Determine how many lines of the listing below include the string "snack". Output the number and nothing more.

─── Entries provided

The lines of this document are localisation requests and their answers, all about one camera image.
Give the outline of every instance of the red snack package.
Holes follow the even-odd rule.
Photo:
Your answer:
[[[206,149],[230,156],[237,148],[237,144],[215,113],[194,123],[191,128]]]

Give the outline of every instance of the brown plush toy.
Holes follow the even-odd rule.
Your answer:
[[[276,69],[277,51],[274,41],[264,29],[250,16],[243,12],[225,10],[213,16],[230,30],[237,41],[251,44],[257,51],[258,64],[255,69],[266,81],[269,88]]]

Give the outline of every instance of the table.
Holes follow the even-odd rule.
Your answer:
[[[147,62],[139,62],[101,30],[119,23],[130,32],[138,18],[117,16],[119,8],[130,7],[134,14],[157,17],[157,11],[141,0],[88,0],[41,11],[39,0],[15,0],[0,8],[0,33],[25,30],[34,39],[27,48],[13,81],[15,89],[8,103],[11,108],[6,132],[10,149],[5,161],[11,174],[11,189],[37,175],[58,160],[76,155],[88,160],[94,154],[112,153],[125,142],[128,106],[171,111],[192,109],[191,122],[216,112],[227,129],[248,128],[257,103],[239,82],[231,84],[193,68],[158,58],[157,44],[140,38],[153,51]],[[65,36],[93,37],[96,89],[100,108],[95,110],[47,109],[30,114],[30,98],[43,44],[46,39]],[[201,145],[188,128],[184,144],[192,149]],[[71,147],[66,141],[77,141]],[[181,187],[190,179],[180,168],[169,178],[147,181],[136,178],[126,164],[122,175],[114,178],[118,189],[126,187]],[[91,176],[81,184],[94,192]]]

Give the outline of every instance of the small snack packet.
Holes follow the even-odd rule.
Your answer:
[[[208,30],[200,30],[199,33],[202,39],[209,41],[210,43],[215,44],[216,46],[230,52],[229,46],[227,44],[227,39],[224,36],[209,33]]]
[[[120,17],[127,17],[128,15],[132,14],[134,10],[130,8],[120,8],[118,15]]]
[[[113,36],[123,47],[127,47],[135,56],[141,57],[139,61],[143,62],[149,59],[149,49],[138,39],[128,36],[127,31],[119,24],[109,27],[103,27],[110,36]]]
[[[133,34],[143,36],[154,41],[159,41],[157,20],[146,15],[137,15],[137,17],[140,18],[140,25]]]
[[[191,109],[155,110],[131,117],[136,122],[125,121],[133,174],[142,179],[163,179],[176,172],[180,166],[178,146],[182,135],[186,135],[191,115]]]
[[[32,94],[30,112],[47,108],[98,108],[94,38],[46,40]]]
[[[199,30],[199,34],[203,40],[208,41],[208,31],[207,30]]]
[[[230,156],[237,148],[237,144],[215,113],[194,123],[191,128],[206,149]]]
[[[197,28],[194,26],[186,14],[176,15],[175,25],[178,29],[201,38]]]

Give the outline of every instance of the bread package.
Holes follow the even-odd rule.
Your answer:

──────

Answer below | 2